**REQUIREMENT**. Your answer is every line of the material below in which the string "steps" occurs.

**DATA PROVIDED**.

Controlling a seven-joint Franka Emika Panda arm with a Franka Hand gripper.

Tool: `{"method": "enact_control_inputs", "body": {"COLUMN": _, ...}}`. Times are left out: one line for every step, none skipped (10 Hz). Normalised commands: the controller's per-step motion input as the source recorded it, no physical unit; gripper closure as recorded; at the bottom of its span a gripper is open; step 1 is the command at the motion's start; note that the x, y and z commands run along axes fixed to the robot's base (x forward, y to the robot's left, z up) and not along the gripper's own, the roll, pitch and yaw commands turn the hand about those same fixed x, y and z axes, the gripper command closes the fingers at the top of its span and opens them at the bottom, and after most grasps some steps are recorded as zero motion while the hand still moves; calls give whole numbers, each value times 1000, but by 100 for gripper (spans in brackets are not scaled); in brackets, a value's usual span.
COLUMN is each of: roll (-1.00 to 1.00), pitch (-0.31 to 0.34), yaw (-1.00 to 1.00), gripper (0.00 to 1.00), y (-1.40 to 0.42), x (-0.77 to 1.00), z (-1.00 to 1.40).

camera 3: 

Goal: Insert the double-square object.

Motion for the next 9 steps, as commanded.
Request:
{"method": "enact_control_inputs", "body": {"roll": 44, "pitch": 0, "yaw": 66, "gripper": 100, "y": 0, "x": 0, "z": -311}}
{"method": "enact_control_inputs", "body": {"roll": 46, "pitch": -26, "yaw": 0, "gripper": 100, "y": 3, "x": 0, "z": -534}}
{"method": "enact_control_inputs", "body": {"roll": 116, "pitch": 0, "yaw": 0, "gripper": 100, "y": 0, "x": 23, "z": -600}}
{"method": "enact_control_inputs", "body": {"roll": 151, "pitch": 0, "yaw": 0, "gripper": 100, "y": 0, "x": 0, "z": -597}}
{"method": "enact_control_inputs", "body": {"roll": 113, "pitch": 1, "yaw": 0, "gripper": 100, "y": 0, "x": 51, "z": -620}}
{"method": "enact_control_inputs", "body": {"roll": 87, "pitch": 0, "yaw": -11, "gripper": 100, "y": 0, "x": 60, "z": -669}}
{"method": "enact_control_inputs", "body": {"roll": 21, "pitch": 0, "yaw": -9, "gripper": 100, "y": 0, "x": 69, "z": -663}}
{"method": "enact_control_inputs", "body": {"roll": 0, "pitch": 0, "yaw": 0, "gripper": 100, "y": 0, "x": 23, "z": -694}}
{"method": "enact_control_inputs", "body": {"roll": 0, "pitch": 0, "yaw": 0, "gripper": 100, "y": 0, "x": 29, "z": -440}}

**SOLVED EXERCISE**.
Tool: `{"method": "enact_control_inputs", "body": {"COLUMN": _, ...}}`. Times are left out: one line for every step, none skipped (10 Hz). Normalised commands: the controller's per-step motion input as the source recorded it, no physical unit; gripper closure as recorded; at the bottom of its span a gripper is open; step 1 is the command at the motion's start; note that the x, y and z commands run along axes fixed to the robot's base (x forward, y to the robot's left, z up) and not along the gripper's own, the roll, pitch and yaw commands turn the hand about those same fixed x, y and z axes, the gripper command closes the fingers at the top of its span and opens them at the bottom, and after most grasps some steps are recorded as zero motion while the hand still moves; calls give whole numbers, each value times 1000, but by 100 for gripper (spans in brackets are not scaled); in brackets, a value's usual span.
Motion for the next 9 steps, as commanded.

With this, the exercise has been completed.